### YOUR ASSIGNMENT
The entire listing below must be written out word for word.

### GIVEN MATERIAL

=== Begin Enclosure ===

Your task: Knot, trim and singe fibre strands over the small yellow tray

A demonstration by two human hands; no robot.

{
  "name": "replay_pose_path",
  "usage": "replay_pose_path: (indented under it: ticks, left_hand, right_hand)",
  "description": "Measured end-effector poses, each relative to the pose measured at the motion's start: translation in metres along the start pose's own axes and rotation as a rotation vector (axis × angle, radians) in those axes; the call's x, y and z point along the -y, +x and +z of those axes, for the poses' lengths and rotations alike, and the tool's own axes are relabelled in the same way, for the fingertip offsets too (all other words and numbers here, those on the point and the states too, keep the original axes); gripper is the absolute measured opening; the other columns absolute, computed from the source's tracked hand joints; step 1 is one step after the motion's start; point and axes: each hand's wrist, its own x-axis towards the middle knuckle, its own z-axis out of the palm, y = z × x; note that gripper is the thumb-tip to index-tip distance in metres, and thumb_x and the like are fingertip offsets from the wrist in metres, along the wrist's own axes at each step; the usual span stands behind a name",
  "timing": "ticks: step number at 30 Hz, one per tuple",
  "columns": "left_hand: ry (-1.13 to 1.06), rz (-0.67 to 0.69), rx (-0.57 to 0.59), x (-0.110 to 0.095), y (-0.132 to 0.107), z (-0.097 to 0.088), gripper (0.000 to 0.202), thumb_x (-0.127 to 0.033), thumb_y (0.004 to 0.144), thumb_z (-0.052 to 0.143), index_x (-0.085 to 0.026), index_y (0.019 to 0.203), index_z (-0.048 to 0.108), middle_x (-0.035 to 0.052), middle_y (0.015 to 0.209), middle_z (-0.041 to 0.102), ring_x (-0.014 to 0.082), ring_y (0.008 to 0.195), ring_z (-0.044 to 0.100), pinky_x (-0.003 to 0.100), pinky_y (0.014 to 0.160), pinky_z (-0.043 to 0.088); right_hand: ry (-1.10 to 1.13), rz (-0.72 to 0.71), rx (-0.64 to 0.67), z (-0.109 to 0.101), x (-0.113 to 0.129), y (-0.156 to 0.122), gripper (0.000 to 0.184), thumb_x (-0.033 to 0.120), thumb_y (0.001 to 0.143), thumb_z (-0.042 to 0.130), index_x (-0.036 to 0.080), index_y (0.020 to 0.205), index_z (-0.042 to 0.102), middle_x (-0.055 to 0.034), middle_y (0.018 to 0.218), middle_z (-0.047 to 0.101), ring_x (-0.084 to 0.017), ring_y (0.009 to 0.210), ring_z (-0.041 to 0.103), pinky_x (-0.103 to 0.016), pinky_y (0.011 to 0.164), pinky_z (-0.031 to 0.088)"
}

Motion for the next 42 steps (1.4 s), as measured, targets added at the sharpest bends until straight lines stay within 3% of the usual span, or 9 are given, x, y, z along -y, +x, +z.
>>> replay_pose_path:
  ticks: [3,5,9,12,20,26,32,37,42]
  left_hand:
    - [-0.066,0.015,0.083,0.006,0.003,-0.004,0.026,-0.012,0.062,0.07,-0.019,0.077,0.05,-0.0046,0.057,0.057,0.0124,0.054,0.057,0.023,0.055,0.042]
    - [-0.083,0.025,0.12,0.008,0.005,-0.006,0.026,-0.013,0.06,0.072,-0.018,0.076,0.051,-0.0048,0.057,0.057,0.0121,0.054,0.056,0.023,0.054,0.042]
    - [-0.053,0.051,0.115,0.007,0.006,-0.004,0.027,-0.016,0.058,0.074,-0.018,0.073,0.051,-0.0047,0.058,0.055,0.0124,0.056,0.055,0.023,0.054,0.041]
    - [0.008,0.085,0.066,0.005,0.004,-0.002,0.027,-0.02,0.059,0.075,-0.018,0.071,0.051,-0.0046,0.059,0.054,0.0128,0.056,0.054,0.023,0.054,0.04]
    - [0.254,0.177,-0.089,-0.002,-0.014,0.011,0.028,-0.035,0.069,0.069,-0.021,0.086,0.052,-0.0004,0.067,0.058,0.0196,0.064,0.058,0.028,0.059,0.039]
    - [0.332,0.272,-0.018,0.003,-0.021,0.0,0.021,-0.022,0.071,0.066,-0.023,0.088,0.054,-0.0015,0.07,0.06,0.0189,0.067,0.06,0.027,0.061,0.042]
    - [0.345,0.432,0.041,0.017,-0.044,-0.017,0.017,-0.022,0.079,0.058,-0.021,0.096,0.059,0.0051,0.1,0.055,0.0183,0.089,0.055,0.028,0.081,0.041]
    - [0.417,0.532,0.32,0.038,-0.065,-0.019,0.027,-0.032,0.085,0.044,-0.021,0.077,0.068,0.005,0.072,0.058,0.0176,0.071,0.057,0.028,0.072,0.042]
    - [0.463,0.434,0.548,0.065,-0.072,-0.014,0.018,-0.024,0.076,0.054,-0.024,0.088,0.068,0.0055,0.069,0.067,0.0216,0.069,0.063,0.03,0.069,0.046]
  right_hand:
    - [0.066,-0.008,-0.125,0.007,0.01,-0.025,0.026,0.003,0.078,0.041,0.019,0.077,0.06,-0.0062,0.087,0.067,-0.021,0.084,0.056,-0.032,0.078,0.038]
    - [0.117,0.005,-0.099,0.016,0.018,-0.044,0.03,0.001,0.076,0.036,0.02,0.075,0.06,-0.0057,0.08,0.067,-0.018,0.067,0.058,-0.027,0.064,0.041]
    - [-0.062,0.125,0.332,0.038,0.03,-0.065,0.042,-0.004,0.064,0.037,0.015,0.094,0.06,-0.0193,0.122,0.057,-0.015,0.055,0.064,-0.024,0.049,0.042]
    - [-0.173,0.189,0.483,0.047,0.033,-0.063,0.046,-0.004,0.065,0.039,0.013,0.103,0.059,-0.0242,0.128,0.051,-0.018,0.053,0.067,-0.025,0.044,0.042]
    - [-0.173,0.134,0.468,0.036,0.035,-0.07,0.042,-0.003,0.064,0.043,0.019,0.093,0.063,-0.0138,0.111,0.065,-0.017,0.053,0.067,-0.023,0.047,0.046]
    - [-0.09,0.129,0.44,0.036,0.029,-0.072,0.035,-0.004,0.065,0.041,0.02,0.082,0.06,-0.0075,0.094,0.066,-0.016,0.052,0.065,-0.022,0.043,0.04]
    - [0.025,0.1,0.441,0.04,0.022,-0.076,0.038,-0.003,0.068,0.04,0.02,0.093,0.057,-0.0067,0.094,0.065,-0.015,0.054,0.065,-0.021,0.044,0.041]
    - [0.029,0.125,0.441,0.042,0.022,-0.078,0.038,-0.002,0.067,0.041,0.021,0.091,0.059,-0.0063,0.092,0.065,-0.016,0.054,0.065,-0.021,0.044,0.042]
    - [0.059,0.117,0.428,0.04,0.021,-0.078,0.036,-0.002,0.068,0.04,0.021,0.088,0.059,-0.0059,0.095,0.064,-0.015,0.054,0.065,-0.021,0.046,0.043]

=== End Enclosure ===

### EXPECTED OUTPUT
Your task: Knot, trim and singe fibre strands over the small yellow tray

A demonstration by two human hands; no robot.

{
  "name": "replay_pose_path",
  "usage": "replay_pose_path: (indented under it: ticks, left_hand, right_hand)",
  "description": "Measured end-effector poses, each relative to the pose measured at the motion's start: translation in metres along the start pose's own axes and rotation as a rotation vector (axis × angle, radians) in those axes; the call's x, y and z point along the -y, +x and +z of those axes, for the poses' lengths and rotations alike, and the tool's own axes are relabelled in the same way, for the fingertip offsets too (all other words and numbers here, those on the point and the states too, keep the original axes); gripper is the absolute measured opening; the other columns absolute, computed from the source's tracked hand joints; step 1 is one step after the motion's start; point and axes: each hand's wrist, its own x-axis towards the middle knuckle, its own z-axis out of the palm, y = z × x; note that gripper is the thumb-tip to index-tip distance in metres, and thumb_x and the like are fingertip offsets from the wrist in metres, along the wrist's own axes at each step; the usual span stands behind a name",
  "timing": "ticks: step number at 30 Hz, one per tuple",
  "columns": "left_hand: ry (-1.13 to 1.06), rz (-0.67 to 0.69), rx (-0.57 to 0.59), x (-0.110 to 0.095), y (-0.132 to 0.107), z (-0.097 to 0.088), gripper (0.000 to 0.202), thumb_x (-0.127 to 0.033), thumb_y (0.004 to 0.144), thumb_z (-0.052 to 0.143), index_x (-0.085 to 0.026), index_y (0.019 to 0.203), index_z (-0.048 to 0.108), middle_x (-0.035 to 0.052), middle_y (0.015 to 0.209), middle_z (-0.041 to 0.102), ring_x (-0.014 to 0.082), ring_y (0.008 to 0.195), ring_z (-0.044 to 0.100), pinky_x (-0.003 to 0.100), pinky_y (0.014 to 0.160), pinky_z (-0.043 to 0.088); right_hand: ry (-1.10 to 1.13), rz (-0.72 to 0.71), rx (-0.64 to 0.67), z (-0.109 to 0.101), x (-0.113 to 0.129), y (-0.156 to 0.122), gripper (0.000 to 0.184), thumb_x (-0.033 to 0.120), thumb_y (0.001 to 0.143), thumb_z (-0.042 to 0.130), index_x (-0.036 to 0.080), index_y (0.020 to 0.205), index_z (-0.042 to 0.102), middle_x (-0.055 to 0.034), middle_y (0.018 to 0.218), middle_z (-0.047 to 0.101), ring_x (-0.084 to 0.017), ring_y (0.009 to 0.210), ring_z (-0.041 to 0.103), pinky_x (-0.103 to 0.016), pinky_y (0.011 to 0.164), pinky_z (-0.031 to 0.088)"
}

Motion for the next 42 steps (1.4 s), as measured, targets added at the sharpest bends until straight lines stay within 3% of the usual span, or 9 are given, x, y, z along -y, +x, +z.
>>> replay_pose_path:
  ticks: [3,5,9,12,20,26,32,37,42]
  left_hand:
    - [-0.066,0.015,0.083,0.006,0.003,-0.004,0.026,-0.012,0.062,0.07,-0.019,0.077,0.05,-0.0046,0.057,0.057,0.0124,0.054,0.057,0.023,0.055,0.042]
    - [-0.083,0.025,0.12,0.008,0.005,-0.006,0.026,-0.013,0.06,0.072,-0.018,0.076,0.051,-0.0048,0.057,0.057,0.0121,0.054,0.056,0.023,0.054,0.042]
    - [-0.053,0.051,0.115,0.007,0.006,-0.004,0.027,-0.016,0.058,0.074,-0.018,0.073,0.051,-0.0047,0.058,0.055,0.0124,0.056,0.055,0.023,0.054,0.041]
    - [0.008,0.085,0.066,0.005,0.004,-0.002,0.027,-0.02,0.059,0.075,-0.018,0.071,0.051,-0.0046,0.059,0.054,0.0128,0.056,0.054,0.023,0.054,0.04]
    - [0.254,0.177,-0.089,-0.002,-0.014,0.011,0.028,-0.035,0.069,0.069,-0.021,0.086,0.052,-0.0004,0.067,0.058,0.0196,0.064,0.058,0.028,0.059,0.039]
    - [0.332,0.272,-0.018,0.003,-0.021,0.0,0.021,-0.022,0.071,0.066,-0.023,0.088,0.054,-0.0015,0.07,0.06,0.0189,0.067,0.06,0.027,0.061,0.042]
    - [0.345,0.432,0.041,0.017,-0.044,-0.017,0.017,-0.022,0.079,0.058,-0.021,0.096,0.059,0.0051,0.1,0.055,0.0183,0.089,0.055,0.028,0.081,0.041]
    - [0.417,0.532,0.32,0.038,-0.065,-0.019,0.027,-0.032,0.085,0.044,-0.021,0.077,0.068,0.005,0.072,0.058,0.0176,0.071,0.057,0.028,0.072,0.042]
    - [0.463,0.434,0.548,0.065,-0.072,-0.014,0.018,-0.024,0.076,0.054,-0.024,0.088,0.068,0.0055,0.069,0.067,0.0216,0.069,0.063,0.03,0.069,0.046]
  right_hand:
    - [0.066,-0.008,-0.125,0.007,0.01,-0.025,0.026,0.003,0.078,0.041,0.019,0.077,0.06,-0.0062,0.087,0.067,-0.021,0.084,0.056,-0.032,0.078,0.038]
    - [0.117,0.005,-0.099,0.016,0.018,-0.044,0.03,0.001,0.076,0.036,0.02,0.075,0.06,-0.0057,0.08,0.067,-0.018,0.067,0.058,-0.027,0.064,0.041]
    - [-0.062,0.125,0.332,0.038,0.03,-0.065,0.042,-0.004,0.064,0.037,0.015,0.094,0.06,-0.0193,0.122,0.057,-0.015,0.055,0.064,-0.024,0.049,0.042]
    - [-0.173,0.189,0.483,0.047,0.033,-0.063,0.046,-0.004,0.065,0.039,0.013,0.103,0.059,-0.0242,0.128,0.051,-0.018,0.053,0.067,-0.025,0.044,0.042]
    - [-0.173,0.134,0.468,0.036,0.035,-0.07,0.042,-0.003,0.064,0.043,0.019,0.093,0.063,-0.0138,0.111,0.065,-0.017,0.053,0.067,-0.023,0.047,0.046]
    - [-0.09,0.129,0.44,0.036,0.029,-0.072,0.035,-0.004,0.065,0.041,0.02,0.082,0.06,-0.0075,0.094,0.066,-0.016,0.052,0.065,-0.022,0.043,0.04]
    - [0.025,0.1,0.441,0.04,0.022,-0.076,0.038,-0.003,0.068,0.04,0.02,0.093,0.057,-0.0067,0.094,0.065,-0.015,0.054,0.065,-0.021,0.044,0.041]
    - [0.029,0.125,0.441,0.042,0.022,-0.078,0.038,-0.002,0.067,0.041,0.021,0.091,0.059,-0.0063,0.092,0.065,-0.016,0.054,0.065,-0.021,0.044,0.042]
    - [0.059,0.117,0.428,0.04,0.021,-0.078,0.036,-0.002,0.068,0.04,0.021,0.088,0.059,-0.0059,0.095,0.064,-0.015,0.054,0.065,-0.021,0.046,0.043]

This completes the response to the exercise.